BentoMuseum: 3D and Layered Interactive Museum Map for Blind Visitors
Xiyue Wang, Seita Kayukawa, Hironobu Takagi, Chieko Asakawa · 2024 · Communications of the ACM · doi:10.1145/3617678
Summary
BentoMuseum proposes a novel museum map format designed to help blind visitors access the multidimensional information of a complex, multi-floor museum before and during a visit. Unlike conventional tactile maps that depict a single floor layout and struggle to convey volumetric or inter-floor structures, BentoMuseum is a stackable, 3D, and layered model — floors can be interlocked to explore vertical relationships between levels, or separated so any one floor can be placed on a large touch screen (a 12.9-inch iPad Pro) for horizontal audio-tactile exploration. Touchpoints on the model use conductive ink and touchscreen redirection to trigger a two-level audio guide: a short label on first tap and a 15-second description on second tap. The system supports two modes — Exploration (free touch of exhibits and intersections) and Navigation (finger-traced routing between a start and destination). The authors designed the system through participatory sessions with a blind interaction designer, museum staff, and blind visitors at Miraikan, the National Museum of Emerging Science and Innovation in Tokyo. Three information types — structural attractions, exhibits, and facilities — are rendered as 3D shapes, 2D relief outlines, and volumetric symbols respectively, following prior design guidance.

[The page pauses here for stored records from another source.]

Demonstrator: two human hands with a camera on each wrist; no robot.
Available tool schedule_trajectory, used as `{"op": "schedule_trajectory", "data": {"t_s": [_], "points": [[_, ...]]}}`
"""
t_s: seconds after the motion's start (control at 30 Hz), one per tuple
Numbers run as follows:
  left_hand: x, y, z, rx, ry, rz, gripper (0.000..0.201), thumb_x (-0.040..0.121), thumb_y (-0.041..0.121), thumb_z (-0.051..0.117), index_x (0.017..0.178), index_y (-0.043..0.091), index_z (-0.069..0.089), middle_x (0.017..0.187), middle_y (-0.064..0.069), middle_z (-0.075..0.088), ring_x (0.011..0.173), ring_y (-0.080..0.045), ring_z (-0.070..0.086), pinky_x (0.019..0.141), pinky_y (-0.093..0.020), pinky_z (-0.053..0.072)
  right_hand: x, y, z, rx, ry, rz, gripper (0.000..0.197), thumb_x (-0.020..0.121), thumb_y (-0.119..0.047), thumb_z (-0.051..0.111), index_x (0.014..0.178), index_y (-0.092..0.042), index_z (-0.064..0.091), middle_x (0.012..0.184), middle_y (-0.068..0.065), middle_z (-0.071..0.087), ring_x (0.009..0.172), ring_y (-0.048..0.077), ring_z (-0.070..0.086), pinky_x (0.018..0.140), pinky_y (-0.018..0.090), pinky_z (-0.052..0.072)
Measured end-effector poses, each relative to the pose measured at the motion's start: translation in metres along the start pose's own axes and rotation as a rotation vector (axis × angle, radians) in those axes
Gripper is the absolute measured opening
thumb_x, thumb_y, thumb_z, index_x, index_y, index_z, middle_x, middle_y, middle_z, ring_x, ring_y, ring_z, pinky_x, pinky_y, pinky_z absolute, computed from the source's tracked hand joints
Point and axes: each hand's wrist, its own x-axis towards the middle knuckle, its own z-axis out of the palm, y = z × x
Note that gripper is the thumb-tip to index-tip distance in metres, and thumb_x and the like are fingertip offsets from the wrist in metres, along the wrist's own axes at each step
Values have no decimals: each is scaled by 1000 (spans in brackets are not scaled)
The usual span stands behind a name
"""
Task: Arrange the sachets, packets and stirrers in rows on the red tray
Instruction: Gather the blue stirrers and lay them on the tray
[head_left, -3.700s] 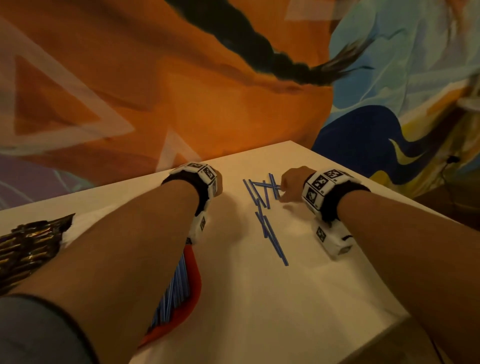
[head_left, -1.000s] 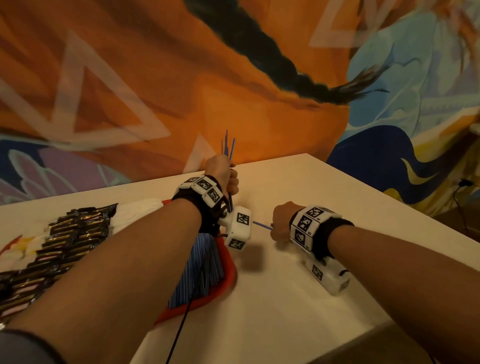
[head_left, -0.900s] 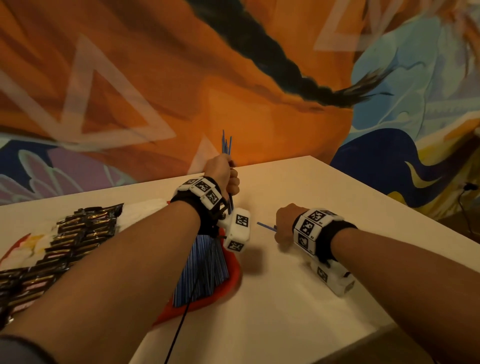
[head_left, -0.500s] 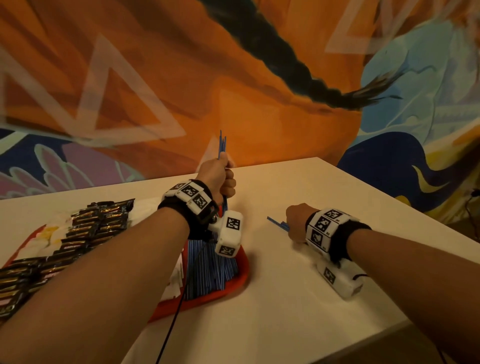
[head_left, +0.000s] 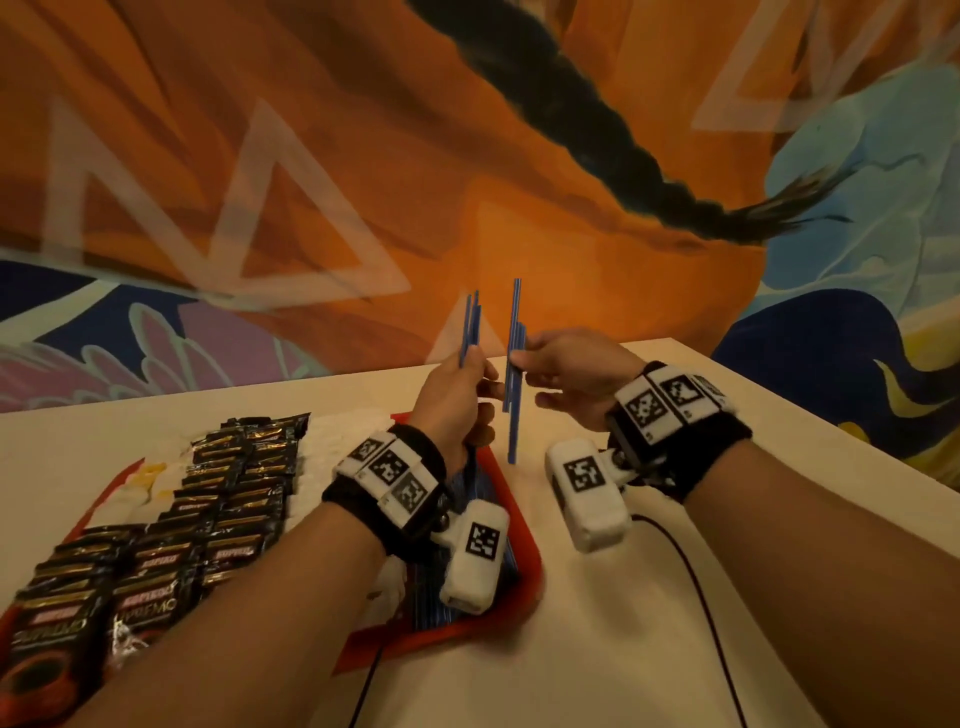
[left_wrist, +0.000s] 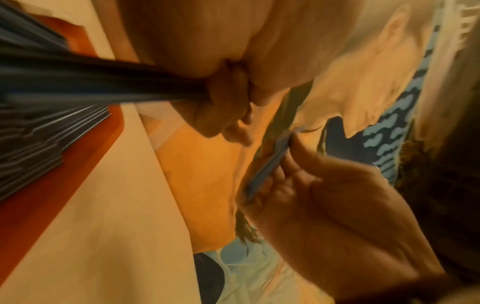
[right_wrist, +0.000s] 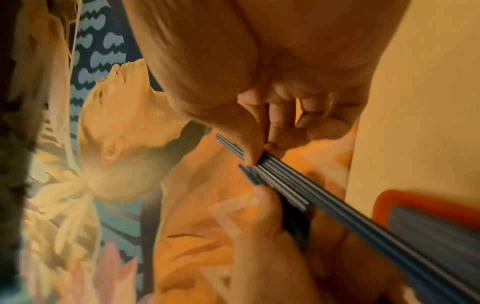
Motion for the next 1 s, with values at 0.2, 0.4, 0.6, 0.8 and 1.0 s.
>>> {"op": "schedule_trajectory", "data": {"t_s": [0.2, 0.4, 0.6, 0.8, 1.0], "points": [[-12, 11, -18, 3, -15, 130, 46, 109, 42, 28, 100, 9, 59, 57, -4, 56, 48, -16, 37, 48, -28, 28, 8, -17, 39, -81, 70, -209, 7, 92, -2, 60, 86, -1, 62, 67, 4, 50, 62, 17, 43, 58, 32, 33], [-14, 14, -30, -115, -34, 108, 43, 109, 39, 28, 87, 11, 52, 54, -1, 38, 45, -14, 29, 41, -23, 25, 20, -14, 55, -154, 72, -309, 13, 91, -3, 61, 78, -5, 62, 70, 7, 58, 64, 18, 55, 57, 30, 44], [-13, 25, -40, -157, -78, 126, 43, 107, 45, 32, 75, 18, 43, 55, 3, 24, 44, -11, 16, 41, -20, 17, 24, -12, 58, -132, 156, -562, 13, 84, -22, 76, 85, -17, 65, 84, 2, 71, 80, 26, 70, 76, 50, 59], [-30, 39, -40, 6, -320, 86, 42, 106, 43, 31, 75, 16, 43, 57, 1, 23, 41, -9, 16, 43, -22, 13, 19, -22, 49, 133, 178, -667, 35, 91, -55, 53, 118, -33, 52, 128, -1, 58, 105, 17, 67, 85, 47, 58], [-39, 42, -34, 123, -375, 72, 40, 103, 45, 34, 77, 16, 43, 57, 4, 25, 45, -9, 19, 42, -21, 15, 6, -41, 45, 309, 59, -711, 27, 108, -21, 34, 101, -13, 60, 89, 7, 64, 62, 19, 66, 57, 28, 54]]}}
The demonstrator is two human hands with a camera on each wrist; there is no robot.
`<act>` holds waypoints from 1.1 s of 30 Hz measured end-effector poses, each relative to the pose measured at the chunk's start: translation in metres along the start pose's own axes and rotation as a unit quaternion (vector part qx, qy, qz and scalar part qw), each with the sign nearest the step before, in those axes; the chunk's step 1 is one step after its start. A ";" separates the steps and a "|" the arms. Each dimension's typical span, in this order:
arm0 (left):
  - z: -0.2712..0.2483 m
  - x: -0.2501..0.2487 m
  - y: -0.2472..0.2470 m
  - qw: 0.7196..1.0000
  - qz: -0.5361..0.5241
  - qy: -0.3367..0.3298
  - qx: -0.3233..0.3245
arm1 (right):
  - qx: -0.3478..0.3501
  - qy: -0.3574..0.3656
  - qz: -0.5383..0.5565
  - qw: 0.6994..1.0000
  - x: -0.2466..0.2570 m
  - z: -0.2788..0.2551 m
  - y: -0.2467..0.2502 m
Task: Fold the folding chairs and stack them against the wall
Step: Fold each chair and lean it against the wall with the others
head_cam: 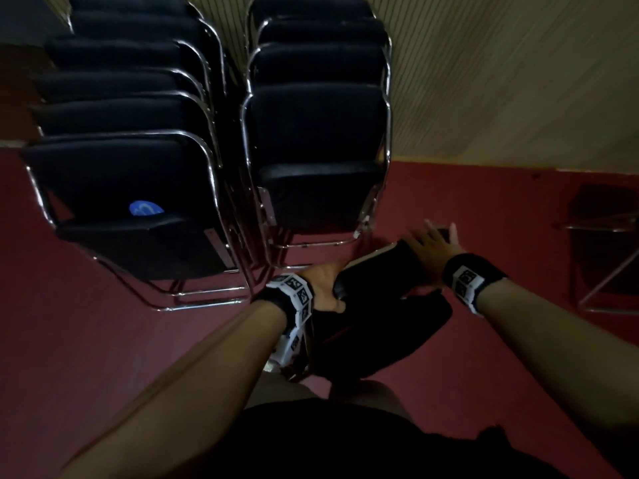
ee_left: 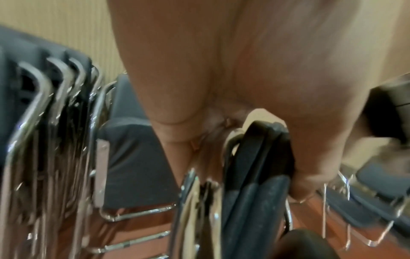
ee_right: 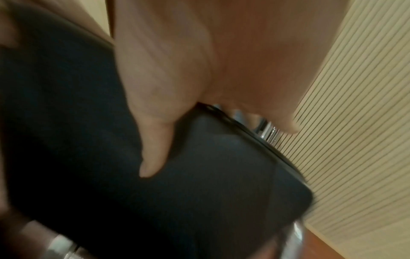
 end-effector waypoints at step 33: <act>0.138 0.086 0.248 0.946 0.151 0.223 -0.181 | -0.171 -0.050 0.144 0.973 -0.094 0.264 0.184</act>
Point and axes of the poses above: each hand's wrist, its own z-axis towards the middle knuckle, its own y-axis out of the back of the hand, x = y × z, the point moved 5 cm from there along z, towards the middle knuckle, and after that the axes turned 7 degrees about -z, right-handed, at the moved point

The paper reports a user study in which 12 first-time blind visitors used the system to design a personalised museum tour, built a mental map, and then walked the tour with a museum guide.
Key findings
All 12 participants completed the tour-design task within 45 minutes and rated the system highly for usefulness (Q4 median 6.5/7) and enjoyment (Q6 median 6.5/7). Nine of 12 (75%) built a Level-5 mental map — recalling every chosen exhibit and its precise location — with a further two reaching Level 4 (exhibit plus floor). Participants strongly agreed that the system gave them an overall image of the museum (Q1 median 7) and that being able to decide their own route was important (Q3 median 7). The fully stacked external 3D structure and the partially stacked inter-floor view (Q7–Q8) were the most positively rated elements, because they communicated vertical relationships — the Oval Bridge, Dome Theatre, and escalator sequences — that cannot be conveyed by a flat tactile map. Having a rough mental map translated into behavioural gains on the actual visit: participants reported improved orientation, greater confidence they would not get lost, and a sense of autonomy. Usability weaknesses were concentrated in the touch interaction: double-tap activation was hard for some participants and triggered unintended sounds during exploration, and the 10mm intersection markers were too small for reliable finger registration.
Relevance
For accessibility practitioners working on museums, cultural venues, or any large multi-floor public building, this paper demonstrates that pre-visit information is not just about alt text on a website — the spatial and structural dimensions of a venue are a first-class accessibility requirement. The three-category design framework (structural attractions, exhibits, facilities, each with a matching representation strategy) is directly reusable when briefing tactile-map vendors or specifying 3D-printed models. The authors also show that consumer-grade hardware — an iPad, a resin 3D printer, and conductive ink — is sufficient to build interactive audio-tactile models, which lowers the cost barrier for venues considering this approach. Key limitations: the study involved 12 participants at a single science museum with distinctive architecture, and all participants had prior tactile-graphics or 3D-model experience, so the findings may not generalise to first-time tactile users or to venues with more conventional layouts.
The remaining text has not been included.